Proposition: Choose \delta\in (0,1). If |X| >-W_{-1}(-\delta h^2e^{-2h^2})/(2h^2), then for all a\in A and b\in B, with probability 1-\delta,
\frac{\deg_G(a)}{k - 1} > \frac{\alpha_s+\beta_s}2 \hspace{1cm}\text{and}\hspace{1cm} \frac{\deg_G(b)}{k - 1} < \frac{\alpha_s+\beta_s}2.
The statement holds also for \alpha,\beta instead of \alpha_s,\beta_s, such that \alpha_s\> \alpha >\beta \> \beta_s, which may be useful to bound the degree of vertices in G.

The proof

For each i=1,\dots,k, define new random variables Y_{ij} on the sample space X, with Y_{ij} evaluating to 1 on x_j iff x_j\in B^n(s,x_i), and evaluating to 0 otherwise. The mean of Y_{ij} is P(B^n(s,x_i)). Since the Y_{ij} are independent with the same mean, Hoeffding's inequality gives that
\left(\begin{array}{c} \text{the probability that the sampled $x_j$}\\ \text{have clustered around a point more than} \\ \text{a distance $h$ away from $B^n(s,x_i)$} \end{array}\right) = P\Bigg(\underbrace{\left|\frac{1}{k-1}\sum_{j\neq i} Y_{ij} - P(B^n(s,x_i))\right| \> h}_{\text{event}\ A_i}\Bigg)  \leqslant 2e^{-2h^2(k-1)}.

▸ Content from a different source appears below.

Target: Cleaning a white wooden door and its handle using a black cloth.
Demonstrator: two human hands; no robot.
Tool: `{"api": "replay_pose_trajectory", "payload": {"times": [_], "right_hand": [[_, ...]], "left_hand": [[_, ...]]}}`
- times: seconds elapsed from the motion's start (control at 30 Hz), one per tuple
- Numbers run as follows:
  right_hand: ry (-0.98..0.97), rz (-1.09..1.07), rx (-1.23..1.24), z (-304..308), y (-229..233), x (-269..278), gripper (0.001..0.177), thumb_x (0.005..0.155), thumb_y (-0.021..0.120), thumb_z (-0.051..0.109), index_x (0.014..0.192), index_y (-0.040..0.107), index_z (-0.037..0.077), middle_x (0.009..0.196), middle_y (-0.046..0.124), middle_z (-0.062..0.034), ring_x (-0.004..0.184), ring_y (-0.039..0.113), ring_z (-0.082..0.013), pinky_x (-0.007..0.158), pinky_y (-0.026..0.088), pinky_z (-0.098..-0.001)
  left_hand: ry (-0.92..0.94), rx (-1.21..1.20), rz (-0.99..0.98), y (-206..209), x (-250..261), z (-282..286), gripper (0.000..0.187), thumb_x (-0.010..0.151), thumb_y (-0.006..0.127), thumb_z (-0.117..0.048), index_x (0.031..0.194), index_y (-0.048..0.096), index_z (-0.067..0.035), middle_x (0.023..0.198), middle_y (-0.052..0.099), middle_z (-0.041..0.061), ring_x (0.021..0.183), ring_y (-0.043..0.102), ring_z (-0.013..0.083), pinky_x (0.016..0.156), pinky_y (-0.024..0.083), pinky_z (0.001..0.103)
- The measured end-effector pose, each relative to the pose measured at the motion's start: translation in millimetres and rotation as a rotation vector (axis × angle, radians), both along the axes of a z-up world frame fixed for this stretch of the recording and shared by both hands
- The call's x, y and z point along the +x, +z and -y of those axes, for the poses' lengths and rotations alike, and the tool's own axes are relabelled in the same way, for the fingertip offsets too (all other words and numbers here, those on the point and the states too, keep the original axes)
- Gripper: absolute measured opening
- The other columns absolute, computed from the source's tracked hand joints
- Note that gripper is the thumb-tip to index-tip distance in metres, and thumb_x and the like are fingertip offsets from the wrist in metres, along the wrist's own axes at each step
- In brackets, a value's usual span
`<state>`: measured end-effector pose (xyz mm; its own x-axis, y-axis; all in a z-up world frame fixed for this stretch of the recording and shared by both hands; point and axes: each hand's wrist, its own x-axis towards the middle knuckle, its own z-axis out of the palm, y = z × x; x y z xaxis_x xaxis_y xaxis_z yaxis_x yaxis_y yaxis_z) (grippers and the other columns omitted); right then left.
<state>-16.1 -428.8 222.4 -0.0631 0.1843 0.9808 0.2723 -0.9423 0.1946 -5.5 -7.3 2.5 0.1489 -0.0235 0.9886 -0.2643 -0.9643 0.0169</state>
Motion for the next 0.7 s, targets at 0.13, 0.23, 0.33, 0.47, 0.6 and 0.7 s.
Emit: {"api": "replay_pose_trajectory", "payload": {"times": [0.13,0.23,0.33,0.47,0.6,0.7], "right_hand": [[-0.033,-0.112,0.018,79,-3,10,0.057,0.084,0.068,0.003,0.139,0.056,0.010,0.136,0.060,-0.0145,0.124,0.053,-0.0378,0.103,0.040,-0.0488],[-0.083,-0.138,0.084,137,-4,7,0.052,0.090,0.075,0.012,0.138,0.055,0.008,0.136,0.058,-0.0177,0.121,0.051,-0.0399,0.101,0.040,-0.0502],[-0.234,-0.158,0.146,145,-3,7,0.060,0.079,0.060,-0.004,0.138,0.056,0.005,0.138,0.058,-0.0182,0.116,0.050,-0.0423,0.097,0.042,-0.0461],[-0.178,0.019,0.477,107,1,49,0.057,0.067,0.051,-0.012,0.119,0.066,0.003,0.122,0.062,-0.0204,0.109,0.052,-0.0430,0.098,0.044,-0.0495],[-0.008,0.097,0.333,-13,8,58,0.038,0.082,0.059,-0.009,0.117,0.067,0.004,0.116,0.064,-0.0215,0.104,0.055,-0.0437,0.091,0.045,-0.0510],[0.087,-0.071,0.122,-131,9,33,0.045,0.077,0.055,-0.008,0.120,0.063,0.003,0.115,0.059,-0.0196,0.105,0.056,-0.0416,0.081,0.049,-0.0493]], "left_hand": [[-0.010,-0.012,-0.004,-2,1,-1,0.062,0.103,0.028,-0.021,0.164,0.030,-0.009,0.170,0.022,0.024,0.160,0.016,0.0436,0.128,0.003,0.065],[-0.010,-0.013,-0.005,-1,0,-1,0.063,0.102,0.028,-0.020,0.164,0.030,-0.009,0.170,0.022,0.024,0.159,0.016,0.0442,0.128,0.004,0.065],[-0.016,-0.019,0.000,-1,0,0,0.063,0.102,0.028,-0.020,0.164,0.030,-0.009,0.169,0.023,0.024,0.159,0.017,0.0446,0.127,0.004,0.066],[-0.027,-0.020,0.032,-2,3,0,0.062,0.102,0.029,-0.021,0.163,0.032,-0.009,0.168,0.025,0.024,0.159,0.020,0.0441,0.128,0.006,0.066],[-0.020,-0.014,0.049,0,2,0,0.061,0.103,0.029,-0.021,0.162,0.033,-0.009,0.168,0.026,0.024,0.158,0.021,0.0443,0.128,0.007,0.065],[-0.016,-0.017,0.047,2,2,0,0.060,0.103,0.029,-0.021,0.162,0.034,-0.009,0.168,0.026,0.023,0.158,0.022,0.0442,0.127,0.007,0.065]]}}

The union bound gives that
\left(\begin{array}{c} \text{the probability that at}\\ \text{least one $A_i$ occurs} \end{array}\right) = P\left(\bigcup_{i=1}^k A_i\right) < \sum_{i=1}^k P(A_i) \leqslant 2ke^{-2h^2(k-1)}.

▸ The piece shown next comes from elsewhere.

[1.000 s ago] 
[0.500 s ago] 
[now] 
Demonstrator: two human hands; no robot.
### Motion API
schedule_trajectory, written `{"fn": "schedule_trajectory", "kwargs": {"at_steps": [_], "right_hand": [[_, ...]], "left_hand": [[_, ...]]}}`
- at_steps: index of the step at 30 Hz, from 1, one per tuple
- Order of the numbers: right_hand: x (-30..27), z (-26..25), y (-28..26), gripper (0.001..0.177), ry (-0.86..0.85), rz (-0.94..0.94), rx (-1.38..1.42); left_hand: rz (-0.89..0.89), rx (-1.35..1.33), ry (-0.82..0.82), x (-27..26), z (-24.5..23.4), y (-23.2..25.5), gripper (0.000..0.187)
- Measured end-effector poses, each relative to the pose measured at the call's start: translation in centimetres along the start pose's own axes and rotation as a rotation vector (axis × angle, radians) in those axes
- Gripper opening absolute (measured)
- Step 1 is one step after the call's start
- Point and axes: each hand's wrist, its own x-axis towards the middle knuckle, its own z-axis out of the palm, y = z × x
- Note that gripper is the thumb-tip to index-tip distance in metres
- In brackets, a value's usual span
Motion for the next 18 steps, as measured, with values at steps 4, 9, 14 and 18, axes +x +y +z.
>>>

Note that \sum_{j\neq i} Y_{ij} = \deg_G(x_i) for every i, so whenever \delta>2ke^{-2h^2(k-1)}, with probability 1-\delta
\left| \frac{\deg_G(x_i)}{k-1} - P(B^n(s,x_i))\right| < h \hspace{1cm}\text{or}\hspace{1cm} P(B^n(s,x_i)) -h < \frac{\deg_G(x_i)}{k-1} < P(B^n(s,x_i)) + h.
When x_i\in A (x_i\in B) we have a lower (upper) bound of \alpha_s (\beta_s) on P(B^n(s,x_i)). Indeed:
\frac{\deg_G(a)}{k-1} > \alpha_s- h =  \frac{\alpha_s+\beta_s}2 \hspace{1cm}\text{and}\hspace{1cm} \frac{\deg_G(b)}{k-1} < \beta_s + h = \frac{\alpha_s+\beta_s}2.
To find how many points we need to sample, we solve for k in the inequality \delta > 2ke^{-2h^2(k-1)}. With the aid of a computer algebra system, we find that
k > \frac{-1}{2h^2}W_{-1}\left(-\delta h^2e^{-2h^2}\right),
completing the proof.

References:
[1] Hoeffding (Probability inequalities for sums of bounded random variables)
[2] Niyogi, Smale, and Weinberger (A topological view of unsupervised learning from noisy data)